_The data_
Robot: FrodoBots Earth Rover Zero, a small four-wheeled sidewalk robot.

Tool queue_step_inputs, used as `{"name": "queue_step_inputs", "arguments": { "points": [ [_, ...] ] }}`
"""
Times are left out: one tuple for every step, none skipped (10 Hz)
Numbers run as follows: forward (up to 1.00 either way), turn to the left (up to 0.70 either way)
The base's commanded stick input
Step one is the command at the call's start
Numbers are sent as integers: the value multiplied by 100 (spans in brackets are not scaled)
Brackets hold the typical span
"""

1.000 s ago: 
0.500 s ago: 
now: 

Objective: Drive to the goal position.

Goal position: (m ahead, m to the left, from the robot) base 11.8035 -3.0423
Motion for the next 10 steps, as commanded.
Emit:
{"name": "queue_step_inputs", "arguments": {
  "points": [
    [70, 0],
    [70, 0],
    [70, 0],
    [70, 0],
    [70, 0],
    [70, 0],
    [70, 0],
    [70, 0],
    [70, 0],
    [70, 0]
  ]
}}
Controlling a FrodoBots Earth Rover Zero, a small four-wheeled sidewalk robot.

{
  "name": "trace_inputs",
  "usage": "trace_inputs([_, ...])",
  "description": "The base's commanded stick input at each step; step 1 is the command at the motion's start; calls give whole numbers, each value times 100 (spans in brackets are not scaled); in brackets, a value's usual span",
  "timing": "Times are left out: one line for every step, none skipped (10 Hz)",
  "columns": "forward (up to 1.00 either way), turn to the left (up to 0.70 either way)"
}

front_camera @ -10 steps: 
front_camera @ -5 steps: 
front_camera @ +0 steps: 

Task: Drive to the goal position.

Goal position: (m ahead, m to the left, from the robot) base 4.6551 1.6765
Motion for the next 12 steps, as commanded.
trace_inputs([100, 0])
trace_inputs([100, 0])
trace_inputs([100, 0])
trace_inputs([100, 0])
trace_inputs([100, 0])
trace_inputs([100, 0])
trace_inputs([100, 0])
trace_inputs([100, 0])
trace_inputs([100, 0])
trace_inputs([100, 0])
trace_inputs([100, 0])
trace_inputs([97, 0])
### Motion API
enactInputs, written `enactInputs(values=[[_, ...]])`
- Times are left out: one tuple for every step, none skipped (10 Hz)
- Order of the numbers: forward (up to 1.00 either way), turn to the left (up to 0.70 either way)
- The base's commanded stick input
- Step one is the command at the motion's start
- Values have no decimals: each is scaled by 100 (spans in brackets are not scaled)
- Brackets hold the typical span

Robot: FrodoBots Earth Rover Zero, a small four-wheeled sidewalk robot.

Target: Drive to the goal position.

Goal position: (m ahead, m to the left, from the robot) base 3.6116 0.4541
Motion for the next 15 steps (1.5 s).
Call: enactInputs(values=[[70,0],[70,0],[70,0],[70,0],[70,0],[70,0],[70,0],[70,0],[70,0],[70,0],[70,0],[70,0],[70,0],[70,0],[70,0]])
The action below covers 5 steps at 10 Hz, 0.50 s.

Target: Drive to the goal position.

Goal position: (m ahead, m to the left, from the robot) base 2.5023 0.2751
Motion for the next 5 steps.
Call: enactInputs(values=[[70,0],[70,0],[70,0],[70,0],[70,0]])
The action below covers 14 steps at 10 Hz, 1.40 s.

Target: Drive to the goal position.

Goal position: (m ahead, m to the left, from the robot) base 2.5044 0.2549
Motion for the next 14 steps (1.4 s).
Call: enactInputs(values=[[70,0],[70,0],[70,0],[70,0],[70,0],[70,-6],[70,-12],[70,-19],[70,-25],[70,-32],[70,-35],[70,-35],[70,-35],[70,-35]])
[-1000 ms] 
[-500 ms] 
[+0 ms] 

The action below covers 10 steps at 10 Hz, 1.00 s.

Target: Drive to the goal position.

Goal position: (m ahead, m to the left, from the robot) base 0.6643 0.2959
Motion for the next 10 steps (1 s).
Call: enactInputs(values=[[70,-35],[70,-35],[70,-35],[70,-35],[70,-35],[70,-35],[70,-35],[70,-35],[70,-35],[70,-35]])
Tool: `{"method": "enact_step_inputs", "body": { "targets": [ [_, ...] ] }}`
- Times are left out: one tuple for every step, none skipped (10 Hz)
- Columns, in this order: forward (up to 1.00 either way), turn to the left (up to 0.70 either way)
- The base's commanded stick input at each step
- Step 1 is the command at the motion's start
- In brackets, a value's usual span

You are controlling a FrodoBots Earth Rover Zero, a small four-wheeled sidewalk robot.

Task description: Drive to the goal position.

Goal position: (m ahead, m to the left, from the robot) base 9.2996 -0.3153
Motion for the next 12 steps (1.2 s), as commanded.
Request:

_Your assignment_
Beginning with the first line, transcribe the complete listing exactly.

_Answer to the problem_
Robot: FrodoBots Earth Rover Zero, a small four-wheeled sidewalk robot.

Tool queue_step_inputs, used as `{"name": "queue_step_inputs", "arguments": { "points": [ [_, ...] ] }}`
"""
Times are left out: one tuple for every step, none skipped (10 Hz)
Numbers run as follows: forward (up to 1.00 either way), turn to the left (up to 0.70 either way)
The base's commanded stick input
Step one is the command at the call's start
Numbers are sent as integers: the value multiplied by 100 (spans in brackets are not scaled)
Brackets hold the typical span
"""

1.000 s ago: 
0.500 s ago: 
now: 

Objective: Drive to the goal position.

Goal position: (m ahead, m to the left, from the robot) base 11.8035 -3.0423
Motion for the next 10 steps, as commanded.
Emit:
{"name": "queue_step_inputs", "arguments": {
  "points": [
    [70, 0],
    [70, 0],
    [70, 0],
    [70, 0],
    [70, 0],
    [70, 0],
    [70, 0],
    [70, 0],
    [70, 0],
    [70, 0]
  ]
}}
Controlling a FrodoBots Earth Rover Zero, a small four-wheeled sidewalk robot.

{
  "name": "trace_inputs",
  "usage": "trace_inputs([_, ...])",
  "description": "The base's commanded stick input at each step; step 1 is the command at the motion's start; calls give whole numbers, each value times 100 (spans in brackets are not scaled); in brackets, a value's usual span",
  "timing": "Times are left out: one line for every step, none skipped (10 Hz)",
  "columns": "forward (up to 1.00 either way), turn to the left (up to 0.70 either way)"
}

front_camera @ -10 steps: 
front_camera @ -5 steps: 
front_camera @ +0 steps: 

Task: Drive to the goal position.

Goal position: (m ahead, m to the left, from the robot) base 4.6551 1.6765
Motion for the next 12 steps, as commanded.
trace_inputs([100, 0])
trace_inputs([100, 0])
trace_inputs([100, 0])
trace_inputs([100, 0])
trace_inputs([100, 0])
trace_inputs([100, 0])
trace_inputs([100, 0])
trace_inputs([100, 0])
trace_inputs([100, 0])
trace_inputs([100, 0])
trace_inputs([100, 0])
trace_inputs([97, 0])
### Motion API
enactInputs, written `enactInputs(values=[[_, ...]])`
- Times are left out: one tuple for every step, none skipped (10 Hz)
- Order of the numbers: forward (up to 1.00 either way), turn to the left (up to 0.70 either way)
- The base's commanded stick input
- Step one is the command at the motion's start
- Values have no decimals: each is scaled by 100 (spans in brackets are not scaled)
- Brackets hold the typical span

Robot: FrodoBots Earth Rover Zero, a small four-wheeled sidewalk robot.

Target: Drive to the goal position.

Goal position: (m ahead, m to the left, from the robot) base 3.6116 0.4541
Motion for the next 15 steps (1.5 s).
Call: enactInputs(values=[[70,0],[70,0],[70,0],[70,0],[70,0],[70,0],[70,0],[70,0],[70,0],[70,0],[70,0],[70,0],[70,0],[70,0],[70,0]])
The action below covers 5 steps at 10 Hz, 0.50 s.

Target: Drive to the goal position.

Goal position: (m ahead, m to the left, from the robot) base 2.5023 0.2751
Motion for the next 5 steps.
Call: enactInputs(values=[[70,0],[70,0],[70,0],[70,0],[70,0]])
The action below covers 14 steps at 10 Hz, 1.40 s.

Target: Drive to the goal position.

Goal position: (m ahead, m to the left, from the robot) base 2.5044 0.2549
Motion for the next 14 steps (1.4 s).
Call: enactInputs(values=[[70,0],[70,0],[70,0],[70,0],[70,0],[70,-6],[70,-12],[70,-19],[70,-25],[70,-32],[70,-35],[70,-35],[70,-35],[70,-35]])
[-1000 ms] 
[-500 ms] 
[+0 ms] 

The action below covers 10 steps at 10 Hz, 1.00 s.

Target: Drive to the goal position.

Goal position: (m ahead, m to the left, from the robot) base 0.6643 0.2959
Motion for the next 10 steps (1 s).
Call: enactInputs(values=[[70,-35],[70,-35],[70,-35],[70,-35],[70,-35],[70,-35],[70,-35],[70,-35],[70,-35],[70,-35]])
Tool: `{"method": "enact_step_inputs", "body": { "targets": [ [_, ...] ] }}`
- Times are left out: one tuple for every step, none skipped (10 Hz)
- Columns, in this order: forward (up to 1.00 either way), turn to the left (up to 0.70 either way)
- The base's commanded stick input at each step
- Step 1 is the command at the motion's start
- In brackets, a value's usual span

You are controlling a FrodoBots Earth Rover Zero, a small four-wheeled sidewalk robot.

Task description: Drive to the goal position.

Goal position: (m ahead, m to the left, from the robot) base 9.2996 -0.3153
Motion for the next 12 steps (1.2 s), as commanded.
Request:

The exercise requires no additional output.